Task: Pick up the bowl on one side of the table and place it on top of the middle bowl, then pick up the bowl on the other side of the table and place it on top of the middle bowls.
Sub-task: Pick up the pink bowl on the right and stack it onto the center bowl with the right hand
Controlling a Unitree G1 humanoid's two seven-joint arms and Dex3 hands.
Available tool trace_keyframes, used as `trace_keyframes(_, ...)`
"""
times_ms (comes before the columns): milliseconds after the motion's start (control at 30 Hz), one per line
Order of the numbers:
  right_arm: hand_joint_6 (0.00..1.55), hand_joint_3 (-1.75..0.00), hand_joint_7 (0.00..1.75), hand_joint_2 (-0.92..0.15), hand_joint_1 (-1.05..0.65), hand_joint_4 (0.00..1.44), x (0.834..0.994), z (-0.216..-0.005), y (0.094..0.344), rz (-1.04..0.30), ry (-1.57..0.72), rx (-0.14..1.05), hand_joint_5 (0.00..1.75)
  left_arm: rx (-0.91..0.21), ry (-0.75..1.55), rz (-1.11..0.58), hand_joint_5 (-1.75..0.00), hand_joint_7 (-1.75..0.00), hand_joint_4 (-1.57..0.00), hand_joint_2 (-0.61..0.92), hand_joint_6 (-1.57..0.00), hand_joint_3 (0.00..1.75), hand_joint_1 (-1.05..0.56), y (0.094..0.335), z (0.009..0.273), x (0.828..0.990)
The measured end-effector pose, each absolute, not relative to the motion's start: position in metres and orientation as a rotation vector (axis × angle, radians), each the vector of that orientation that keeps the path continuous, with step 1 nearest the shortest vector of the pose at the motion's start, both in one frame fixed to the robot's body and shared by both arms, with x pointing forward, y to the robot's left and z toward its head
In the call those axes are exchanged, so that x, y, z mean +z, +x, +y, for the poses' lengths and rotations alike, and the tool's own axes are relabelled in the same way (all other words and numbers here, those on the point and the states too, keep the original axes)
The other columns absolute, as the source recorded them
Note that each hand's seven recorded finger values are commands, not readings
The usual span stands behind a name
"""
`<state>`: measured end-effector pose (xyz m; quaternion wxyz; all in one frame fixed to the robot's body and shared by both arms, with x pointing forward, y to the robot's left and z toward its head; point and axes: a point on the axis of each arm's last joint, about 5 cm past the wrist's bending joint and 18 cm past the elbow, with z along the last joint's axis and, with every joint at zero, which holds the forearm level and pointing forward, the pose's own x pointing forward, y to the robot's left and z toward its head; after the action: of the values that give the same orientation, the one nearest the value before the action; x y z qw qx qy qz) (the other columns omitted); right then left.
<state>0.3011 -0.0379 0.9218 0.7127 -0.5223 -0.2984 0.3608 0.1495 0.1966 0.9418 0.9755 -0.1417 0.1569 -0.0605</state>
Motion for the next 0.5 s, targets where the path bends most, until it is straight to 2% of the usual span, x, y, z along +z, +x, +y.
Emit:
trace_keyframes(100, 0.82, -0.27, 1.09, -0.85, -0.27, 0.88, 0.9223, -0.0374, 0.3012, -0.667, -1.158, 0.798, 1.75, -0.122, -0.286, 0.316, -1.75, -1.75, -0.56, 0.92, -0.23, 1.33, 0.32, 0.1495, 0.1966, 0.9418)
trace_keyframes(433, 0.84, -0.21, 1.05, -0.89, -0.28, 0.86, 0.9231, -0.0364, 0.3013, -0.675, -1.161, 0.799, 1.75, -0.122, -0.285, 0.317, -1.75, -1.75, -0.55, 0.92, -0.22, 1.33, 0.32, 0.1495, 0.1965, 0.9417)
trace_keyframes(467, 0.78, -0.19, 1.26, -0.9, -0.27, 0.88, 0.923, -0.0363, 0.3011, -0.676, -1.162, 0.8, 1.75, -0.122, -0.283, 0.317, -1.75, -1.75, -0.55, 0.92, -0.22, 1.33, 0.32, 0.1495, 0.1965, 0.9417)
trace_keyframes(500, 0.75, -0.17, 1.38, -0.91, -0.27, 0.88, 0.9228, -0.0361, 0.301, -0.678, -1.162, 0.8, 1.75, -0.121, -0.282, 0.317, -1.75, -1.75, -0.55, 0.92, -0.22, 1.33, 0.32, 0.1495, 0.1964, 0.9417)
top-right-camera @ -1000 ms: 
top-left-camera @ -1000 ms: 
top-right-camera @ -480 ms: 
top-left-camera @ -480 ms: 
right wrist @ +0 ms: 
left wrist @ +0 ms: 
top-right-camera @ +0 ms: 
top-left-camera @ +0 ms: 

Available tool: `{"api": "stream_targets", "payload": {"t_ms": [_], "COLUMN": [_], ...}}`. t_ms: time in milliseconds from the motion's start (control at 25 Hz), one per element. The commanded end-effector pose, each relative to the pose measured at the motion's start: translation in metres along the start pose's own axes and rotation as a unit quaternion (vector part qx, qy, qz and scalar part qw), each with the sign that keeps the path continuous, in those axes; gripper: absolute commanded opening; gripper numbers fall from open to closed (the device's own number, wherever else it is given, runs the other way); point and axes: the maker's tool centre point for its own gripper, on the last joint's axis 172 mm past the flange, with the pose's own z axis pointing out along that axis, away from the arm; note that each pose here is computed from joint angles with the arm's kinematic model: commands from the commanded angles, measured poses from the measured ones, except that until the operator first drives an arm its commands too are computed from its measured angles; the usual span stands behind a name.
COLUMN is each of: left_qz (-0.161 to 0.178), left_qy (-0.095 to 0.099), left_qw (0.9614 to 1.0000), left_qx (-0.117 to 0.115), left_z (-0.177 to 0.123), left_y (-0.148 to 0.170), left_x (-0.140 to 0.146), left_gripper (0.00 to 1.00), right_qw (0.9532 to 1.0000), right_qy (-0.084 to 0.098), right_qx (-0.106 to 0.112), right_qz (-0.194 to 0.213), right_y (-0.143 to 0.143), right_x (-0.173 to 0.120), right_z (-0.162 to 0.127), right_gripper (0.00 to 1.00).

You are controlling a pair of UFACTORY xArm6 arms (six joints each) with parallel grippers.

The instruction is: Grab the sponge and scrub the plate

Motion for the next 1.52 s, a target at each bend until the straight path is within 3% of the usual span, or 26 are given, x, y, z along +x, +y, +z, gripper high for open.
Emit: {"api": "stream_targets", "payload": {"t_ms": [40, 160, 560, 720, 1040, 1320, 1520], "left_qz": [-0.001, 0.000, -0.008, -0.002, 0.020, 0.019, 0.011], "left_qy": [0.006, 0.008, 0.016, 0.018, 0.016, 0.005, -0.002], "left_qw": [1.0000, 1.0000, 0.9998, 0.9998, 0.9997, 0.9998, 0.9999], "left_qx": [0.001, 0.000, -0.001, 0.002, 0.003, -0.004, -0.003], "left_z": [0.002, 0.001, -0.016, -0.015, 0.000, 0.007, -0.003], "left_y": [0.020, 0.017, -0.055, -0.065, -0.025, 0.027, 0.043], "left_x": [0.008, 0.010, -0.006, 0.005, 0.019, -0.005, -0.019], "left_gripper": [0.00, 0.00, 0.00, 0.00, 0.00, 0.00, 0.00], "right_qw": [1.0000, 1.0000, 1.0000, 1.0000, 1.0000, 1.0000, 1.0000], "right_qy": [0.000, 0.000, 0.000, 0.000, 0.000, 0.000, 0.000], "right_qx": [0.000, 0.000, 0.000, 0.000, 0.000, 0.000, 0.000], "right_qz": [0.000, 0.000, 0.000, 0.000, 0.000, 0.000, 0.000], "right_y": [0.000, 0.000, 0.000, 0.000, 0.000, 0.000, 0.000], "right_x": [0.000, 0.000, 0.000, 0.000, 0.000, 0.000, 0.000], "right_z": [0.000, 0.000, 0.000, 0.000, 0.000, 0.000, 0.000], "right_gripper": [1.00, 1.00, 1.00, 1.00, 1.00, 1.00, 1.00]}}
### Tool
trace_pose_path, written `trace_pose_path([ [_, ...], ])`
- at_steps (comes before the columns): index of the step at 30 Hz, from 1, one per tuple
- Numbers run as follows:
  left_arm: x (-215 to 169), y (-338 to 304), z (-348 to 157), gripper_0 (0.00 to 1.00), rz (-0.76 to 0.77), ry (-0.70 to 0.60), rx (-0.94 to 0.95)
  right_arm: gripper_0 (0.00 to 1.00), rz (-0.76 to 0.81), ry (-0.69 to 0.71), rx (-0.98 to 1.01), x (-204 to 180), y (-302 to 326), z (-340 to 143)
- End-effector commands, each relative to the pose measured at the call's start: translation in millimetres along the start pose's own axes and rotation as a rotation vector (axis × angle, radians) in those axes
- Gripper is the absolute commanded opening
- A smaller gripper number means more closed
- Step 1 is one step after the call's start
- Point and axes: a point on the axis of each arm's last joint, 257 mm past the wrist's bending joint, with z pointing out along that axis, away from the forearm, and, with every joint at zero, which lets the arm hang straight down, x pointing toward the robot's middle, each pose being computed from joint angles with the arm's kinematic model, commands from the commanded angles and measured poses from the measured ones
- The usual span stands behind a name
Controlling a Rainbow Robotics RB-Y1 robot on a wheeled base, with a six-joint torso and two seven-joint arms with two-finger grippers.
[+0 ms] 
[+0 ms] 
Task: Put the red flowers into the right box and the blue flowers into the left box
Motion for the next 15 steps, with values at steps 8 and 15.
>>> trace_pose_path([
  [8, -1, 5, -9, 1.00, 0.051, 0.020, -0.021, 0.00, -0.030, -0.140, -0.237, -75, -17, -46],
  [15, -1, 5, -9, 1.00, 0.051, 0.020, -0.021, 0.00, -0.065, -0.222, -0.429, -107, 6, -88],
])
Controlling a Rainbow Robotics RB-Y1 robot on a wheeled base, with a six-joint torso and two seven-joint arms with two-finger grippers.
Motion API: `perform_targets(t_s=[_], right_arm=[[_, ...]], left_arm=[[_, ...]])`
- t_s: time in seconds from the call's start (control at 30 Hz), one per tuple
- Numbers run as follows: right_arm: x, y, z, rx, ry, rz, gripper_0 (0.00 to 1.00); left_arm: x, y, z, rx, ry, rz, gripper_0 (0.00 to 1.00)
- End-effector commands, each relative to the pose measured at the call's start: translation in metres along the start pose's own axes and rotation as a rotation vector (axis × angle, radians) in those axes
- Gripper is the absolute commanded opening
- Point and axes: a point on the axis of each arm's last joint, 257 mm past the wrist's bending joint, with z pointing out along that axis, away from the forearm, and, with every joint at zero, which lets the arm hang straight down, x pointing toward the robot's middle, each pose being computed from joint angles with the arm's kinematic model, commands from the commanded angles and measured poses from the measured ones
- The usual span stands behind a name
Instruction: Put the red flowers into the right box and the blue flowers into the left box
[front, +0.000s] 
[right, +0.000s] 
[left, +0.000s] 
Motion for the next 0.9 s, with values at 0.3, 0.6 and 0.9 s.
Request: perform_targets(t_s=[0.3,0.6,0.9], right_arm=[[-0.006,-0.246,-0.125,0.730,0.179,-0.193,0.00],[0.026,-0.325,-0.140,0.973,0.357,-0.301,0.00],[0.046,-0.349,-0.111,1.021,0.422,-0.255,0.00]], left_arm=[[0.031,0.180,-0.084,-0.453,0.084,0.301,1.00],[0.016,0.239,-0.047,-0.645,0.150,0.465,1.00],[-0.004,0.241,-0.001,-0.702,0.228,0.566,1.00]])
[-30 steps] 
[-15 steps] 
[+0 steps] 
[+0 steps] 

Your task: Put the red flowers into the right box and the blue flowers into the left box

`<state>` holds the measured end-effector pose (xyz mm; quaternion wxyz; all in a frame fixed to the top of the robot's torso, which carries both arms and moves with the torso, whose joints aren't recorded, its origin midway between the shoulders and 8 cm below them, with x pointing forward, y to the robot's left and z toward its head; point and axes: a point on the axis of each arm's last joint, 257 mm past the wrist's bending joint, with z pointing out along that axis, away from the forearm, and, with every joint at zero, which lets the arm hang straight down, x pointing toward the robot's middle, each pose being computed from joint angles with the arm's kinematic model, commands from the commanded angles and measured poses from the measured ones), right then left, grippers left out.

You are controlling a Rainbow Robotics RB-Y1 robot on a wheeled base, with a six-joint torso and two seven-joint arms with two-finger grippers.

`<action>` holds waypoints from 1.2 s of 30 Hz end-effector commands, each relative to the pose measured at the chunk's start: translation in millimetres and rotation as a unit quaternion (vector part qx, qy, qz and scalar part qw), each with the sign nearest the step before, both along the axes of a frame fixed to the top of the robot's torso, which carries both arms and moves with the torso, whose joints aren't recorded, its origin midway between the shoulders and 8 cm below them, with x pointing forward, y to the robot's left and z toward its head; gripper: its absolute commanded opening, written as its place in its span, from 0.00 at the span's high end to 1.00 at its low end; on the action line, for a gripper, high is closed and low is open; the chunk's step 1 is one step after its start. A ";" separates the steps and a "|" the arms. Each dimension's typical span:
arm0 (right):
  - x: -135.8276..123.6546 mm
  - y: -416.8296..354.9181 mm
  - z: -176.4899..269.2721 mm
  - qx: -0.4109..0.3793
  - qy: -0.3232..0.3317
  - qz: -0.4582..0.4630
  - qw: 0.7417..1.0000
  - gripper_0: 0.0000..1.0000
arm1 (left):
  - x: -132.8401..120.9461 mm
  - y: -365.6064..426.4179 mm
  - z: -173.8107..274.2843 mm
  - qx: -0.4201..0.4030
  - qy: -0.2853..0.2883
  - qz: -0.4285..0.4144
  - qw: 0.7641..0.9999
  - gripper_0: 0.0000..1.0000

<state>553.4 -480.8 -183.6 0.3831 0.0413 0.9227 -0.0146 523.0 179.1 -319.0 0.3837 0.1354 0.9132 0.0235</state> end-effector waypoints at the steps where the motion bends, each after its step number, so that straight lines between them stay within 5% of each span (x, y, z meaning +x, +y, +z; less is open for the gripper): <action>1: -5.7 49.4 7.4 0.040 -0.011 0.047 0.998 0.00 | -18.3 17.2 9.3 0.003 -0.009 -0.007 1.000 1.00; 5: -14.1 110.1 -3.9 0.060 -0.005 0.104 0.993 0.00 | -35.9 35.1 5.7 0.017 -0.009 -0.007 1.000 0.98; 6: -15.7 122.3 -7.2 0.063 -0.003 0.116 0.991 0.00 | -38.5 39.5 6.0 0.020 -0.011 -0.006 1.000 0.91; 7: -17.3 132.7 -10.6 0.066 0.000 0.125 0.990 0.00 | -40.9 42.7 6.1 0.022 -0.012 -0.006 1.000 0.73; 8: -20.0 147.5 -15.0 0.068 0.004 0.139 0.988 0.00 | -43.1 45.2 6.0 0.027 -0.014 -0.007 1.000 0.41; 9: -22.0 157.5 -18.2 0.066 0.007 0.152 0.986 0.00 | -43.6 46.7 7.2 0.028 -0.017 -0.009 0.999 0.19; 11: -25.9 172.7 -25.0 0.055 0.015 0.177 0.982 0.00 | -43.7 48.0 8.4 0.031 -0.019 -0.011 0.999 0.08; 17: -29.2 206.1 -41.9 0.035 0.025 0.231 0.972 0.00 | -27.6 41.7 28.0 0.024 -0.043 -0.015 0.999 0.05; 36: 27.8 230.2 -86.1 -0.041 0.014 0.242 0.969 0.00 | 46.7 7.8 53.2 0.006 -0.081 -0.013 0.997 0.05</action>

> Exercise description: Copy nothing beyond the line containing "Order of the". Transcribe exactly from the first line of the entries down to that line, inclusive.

> Written answer:
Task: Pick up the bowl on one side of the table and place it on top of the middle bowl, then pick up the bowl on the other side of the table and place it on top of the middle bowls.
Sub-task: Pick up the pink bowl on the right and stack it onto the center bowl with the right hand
Controlling a Unitree G1 humanoid's two seven-joint arms and Dex3 hands.
Available tool trace_keyframes, used as `trace_keyframes(_, ...)`
"""
times_ms (comes before the columns): milliseconds after the motion's start (control at 30 Hz), one per line
Order of the numbers:

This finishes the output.